La situation devient particulièrement délicate lorsqu'un partenaire souhaite conserver le bien. Celui qui reste veut payer le moins possible. Celui qui part veut obtenir le maximum pour sa part. Deux intérêts opposés se heurtent sur le même bien immobilier, et l'évaluation devient rapidement le point de discorde central.
Il n'est pas rare que chaque partie mandate son propre expert. Il en résulte des chiffres divergents, des contre-expertises et des discussions interminables.
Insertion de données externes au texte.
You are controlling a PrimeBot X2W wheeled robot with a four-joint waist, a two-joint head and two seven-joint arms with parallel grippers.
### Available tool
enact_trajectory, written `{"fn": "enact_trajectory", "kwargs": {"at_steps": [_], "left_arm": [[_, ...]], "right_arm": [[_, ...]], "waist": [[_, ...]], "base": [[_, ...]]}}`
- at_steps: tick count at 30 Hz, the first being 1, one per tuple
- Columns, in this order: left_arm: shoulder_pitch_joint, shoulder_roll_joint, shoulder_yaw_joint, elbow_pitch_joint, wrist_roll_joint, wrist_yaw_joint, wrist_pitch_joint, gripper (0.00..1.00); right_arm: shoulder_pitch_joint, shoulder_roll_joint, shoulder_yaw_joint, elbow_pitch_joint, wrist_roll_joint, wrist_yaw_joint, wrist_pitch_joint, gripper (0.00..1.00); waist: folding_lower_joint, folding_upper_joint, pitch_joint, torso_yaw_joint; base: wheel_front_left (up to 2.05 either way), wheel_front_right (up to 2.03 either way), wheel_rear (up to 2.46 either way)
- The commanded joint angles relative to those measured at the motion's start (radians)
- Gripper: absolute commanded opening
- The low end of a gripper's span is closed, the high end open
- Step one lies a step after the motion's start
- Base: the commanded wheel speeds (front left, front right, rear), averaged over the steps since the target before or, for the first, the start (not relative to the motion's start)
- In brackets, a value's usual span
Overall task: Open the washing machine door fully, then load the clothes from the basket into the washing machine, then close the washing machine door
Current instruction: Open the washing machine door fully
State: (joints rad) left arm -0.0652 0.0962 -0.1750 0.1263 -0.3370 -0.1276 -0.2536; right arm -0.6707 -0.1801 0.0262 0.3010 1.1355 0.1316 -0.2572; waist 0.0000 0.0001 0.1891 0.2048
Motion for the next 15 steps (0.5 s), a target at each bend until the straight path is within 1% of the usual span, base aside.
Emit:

Plus le conflit s'éternise, plus les efforts et les coûts augmentent, alors que la séparation elle-même peine à être finalisée.
Laisser le marché déterminer le prix de vente
Dans de telles situations, il peut être judicieux de laisser le marché déterminer le prix de vente. Car, en fin de compte, ce n'est pas une expertise qui décide, mais ce qu'un véritable acheteur est réellement prêt à payer. Le livre recommande donc, en cas de souhait de reprise, une vente avec droit de préemption comme forme équitable de fixation du prix.
Bestag organise ce processus. Les trois agents immobiliers régionaux les plus adaptés sont sélectionnés dans notre base de données de transactions et s'affrontent lors d'un appel d'offres. Un contrat de bonus-malus les motive à obtenir le prix de vente le plus élevé possible.
Si l'un des partenaires souhaite reprendre le bien, il bénéficie d'un droit de préemption. Il peut l'acquérir au prix de la meilleure offre d'achat ferme émanant d'un tiers.
Le prix de vente ne repose ainsi pas sur une estimation, mais sur une offre réelle du marché. La discussion sur la valeur perd sa raison d'être, et les deux partenaires disposent d'une base équitable pour leur séparation financière. C'est précisément là tout l'enjeu : le bien immobilier ne doit pas devenir le dernier grand conflit d'une phase de vie déjà difficile.